This is what you shall do: Love the earth and sun and the animals, despise riches, give alms to every one that asks, stand up for the stupid and crazy, devote your income and labor to others, hate tyrants, argue not concerning God, have patience and indulgence toward the people...Re-examine all you have been told at school or church or in any book, dismiss what insults your very soul, and your very flesh shall become a great poem.
Walt Whitman

Venice 2010, J.G.

Thursday, October 7, 2010

Scene from Trinidad & Tobago, June 2009



A body of ash smolders and a few flames jerk as a big-bellied man with shaggy gray hair shovels the pile: a body was burned earlier today. Three pyres face the water at sunset, and the park will be closing soon. The man with a wizardry beard in worker’s pants shovels the ash around, tosses the funeral bouquets out into the river. Stray, emaciated dogs lay on the concrete framing where bodies are sent into the sky. Some tug at hardened stickiness that might be food or curl up as if they’ve found a hearth, but they all lope lazily after the tenderer when he leaves his work, his long shovel-rake like a staff.
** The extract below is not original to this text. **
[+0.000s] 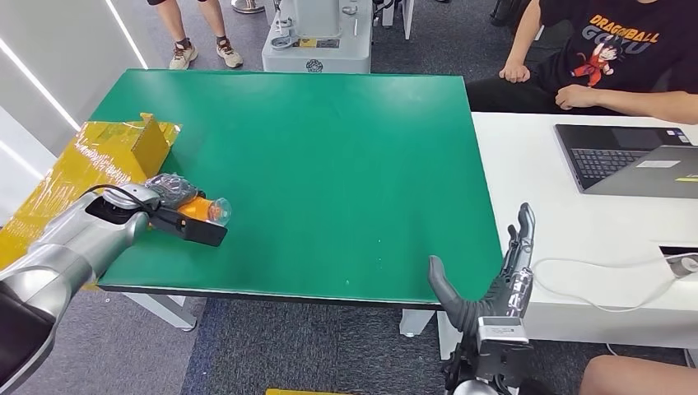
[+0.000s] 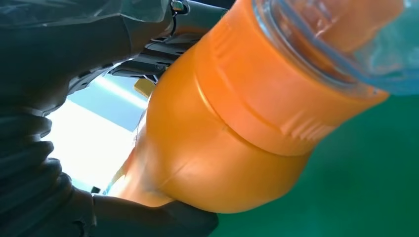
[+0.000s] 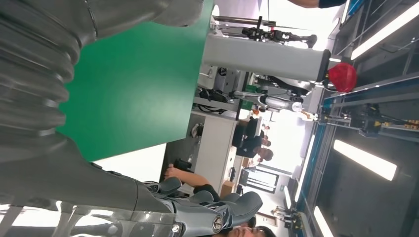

Nearby, a Hindu temple floats, an island in the water accessible by a pier. The structure with its two garlic clove towers failed many times, but the priest persisted. Flags of red, yellow or black triangles lilt around the temple’s perimeter and are fixed into the soggy earth at the shoreline. Behind the pyres lay a few white graves, black crosses perching like Ospreys, and through the trees, across the street, a mosque dome peeks. I would like to walk the stone pier, lined with bushes and shrubs, sit in the chapel while the evening sun gilds even the ash, but the blue gate is locked, and I notice the old worker looking over. 

1 comment:

  1. I love the alliteration in this piece! Word pairs like "lope-lazily" and "priest-persisted" give a poetic feel to the writing. I would simply suggest expanding it to leave room for narrative perhaps in the form of an added scene within the setting described.